I know that the .Net decimal is (28, 10)
, but the model classes generated for this by EF are showing Decimal?
. When I query the table, the code throws a conversion overflow error, because it is trying to place the SQL Server decimal in the .Net decimal field.
Is there an easy way to convert it to .Net decimal through the data context? Basically I don't have access to modify the SQL Server datatype.
SQL Server datatype:
Amount Decimal(38, 20)
Entity
public class EntityClass
{
public decimal? Amount { get; set; }
}
And when I call
var eee = _context.EntityClass
.Select(x => x.Amount)
.FirstOrDefaultAsync();
I get
Conversion Overflow Error
This is a bug or limitation with .NET's SqlClient.

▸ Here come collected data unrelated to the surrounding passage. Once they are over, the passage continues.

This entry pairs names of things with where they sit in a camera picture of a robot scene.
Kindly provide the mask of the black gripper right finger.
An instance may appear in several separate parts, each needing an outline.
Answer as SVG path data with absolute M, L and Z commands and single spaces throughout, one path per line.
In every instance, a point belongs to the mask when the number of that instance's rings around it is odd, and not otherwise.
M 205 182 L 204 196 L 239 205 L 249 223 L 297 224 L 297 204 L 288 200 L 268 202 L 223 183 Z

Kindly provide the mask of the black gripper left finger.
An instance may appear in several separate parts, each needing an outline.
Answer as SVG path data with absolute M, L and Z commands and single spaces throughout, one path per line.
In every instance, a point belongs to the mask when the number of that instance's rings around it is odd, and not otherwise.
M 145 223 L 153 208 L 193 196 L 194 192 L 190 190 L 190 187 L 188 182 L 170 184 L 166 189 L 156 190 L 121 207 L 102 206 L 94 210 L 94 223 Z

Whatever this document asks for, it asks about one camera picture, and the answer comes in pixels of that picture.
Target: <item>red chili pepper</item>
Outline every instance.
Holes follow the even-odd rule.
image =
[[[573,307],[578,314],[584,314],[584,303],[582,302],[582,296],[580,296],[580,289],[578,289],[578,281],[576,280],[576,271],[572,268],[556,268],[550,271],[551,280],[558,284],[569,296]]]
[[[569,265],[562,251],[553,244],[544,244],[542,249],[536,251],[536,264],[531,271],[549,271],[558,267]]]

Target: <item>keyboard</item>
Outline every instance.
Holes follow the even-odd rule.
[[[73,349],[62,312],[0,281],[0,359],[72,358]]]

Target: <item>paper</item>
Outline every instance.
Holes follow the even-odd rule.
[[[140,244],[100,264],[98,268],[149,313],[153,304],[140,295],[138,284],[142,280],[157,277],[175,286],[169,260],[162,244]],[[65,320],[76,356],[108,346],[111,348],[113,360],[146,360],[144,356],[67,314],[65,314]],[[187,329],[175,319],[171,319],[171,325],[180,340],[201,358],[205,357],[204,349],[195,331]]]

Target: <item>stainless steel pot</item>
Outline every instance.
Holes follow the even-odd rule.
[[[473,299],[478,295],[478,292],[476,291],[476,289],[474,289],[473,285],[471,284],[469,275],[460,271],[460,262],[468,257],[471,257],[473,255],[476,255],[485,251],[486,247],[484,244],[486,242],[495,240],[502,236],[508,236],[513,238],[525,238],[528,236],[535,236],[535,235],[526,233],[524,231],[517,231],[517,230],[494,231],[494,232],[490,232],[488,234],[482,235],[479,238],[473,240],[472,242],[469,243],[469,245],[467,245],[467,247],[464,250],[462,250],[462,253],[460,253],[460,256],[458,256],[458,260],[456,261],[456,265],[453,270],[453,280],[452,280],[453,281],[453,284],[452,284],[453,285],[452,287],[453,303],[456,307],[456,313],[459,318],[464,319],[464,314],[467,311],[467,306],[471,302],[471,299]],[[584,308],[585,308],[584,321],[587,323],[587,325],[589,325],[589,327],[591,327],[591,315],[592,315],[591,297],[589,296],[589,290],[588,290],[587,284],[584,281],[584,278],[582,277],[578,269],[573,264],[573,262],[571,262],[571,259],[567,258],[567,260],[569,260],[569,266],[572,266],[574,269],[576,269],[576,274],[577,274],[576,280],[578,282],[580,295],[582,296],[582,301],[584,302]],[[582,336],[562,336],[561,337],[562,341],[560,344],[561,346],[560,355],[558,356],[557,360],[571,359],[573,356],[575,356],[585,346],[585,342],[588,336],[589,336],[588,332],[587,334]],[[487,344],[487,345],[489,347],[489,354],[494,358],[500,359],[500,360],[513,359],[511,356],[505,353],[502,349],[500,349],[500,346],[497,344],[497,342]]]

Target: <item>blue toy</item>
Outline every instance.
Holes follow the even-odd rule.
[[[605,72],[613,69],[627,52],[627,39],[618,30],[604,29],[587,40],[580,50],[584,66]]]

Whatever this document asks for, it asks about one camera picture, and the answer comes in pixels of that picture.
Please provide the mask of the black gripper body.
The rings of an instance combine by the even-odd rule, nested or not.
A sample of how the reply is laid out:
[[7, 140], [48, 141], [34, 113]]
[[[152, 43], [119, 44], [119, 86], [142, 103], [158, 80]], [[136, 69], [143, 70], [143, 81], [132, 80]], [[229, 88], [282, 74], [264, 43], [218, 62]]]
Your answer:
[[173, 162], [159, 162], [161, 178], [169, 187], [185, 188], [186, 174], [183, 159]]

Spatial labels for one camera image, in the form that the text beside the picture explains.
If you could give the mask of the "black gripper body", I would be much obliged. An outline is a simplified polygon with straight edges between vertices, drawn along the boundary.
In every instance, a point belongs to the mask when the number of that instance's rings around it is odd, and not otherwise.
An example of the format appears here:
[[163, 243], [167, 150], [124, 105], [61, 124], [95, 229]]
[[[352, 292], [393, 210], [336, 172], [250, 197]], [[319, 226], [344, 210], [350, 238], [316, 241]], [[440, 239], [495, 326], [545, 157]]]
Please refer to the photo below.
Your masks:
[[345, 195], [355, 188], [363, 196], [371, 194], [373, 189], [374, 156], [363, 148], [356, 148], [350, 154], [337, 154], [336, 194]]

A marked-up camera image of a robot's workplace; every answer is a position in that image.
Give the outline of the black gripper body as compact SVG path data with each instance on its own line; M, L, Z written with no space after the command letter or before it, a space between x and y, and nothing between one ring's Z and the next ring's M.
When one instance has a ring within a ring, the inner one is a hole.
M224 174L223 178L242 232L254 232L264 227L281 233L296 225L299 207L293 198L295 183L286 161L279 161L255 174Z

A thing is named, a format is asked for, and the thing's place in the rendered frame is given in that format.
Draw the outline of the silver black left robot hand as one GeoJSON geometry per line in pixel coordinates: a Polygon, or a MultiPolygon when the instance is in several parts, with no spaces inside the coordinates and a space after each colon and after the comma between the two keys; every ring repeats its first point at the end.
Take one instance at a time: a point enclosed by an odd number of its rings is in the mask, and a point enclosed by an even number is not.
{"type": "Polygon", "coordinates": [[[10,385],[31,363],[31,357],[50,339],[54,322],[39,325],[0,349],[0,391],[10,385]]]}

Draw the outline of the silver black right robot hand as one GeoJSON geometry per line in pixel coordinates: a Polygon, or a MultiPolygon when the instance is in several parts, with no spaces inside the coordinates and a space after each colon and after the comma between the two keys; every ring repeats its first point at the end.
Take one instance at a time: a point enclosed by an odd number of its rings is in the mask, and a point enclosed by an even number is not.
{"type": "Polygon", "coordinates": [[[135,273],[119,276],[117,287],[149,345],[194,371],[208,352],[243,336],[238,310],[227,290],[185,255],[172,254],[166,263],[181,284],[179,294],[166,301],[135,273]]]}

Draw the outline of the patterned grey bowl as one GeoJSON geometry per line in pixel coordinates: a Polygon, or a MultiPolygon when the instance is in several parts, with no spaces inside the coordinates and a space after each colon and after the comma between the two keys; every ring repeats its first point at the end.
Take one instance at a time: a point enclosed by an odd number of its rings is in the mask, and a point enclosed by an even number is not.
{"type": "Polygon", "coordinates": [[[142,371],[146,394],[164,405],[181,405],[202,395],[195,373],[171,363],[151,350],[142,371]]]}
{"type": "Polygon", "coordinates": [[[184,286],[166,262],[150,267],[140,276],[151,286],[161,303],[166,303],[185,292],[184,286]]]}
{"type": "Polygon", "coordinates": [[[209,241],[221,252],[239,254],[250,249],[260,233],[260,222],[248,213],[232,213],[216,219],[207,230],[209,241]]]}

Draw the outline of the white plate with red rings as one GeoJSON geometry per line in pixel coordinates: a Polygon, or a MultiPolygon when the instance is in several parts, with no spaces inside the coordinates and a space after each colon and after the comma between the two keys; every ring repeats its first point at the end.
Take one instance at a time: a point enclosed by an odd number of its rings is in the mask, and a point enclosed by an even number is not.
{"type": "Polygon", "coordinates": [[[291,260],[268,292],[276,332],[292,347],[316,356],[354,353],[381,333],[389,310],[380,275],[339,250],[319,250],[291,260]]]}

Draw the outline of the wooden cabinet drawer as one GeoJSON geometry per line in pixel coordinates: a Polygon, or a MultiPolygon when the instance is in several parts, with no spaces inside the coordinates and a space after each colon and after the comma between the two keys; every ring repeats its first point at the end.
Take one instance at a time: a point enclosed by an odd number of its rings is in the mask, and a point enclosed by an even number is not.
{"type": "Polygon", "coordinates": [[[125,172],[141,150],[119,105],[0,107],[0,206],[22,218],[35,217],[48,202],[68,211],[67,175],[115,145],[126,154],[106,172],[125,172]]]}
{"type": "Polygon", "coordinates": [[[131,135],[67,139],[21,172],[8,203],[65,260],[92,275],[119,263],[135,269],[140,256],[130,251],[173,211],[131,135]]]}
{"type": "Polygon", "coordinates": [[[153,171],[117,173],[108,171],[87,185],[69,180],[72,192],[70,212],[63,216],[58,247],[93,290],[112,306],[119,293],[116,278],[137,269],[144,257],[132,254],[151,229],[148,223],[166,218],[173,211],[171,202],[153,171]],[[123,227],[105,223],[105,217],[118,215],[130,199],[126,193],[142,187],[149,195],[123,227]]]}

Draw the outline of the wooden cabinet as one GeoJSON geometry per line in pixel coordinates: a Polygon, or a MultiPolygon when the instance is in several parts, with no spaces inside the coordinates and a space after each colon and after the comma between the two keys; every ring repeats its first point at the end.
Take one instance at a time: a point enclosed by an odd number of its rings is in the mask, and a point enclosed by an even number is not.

Here's a repro:
using (var con = new SqlConnection("server=.;database=tempdb;Integrated Security=true"))
{
con.Open();
var cmd = new SqlCommand("select cast(4210862852.86 as decimal(38,20)) val", con);
using (SqlDataReader rdr = cmd.ExecuteReader())
{
rdr.Read();
var val = rdr.GetDecimal(0);
Console.WriteLine(val);
}
}
The issue is that this number
select cast(cast(4210862852.86 as decimal(38,20)) as varbinary(20))
is stored, and transmitted over the wire as
0x261400010000D877FB4DEE8B51699A5005000000
And SqlClient will refuse to convert any decimal with a non-zero in that last 4 bytes:
internal decimal Decimal
{
get
{
ThrowIfNull();
if (StorageType.Decimal == _type)
{
if (_value._numericInfo.data4 != 0 || _value._numericInfo.scale > 28)
{
throw new OverflowException(SQLResource.ConversionOverflowMessage);
}
return new decimal(_value._numericInfo.data1, _value._numericInfo.data2, _value._numericInfo.data3, !_value._numericInfo.positive, _value._numericInfo.scale);
}
if (StorageType.Money == _type)
{
long l = _value._int64;
bool isNegative = false;
if (l < 0)
{
isNegative = true;
l = -l;
}
return new decimal((int)(l & 0xffffffff), (int)(l >> 32), 0, isNegative, 4);
}
return (decimal)this.Value; // anything else we haven't thought of goes through boxing.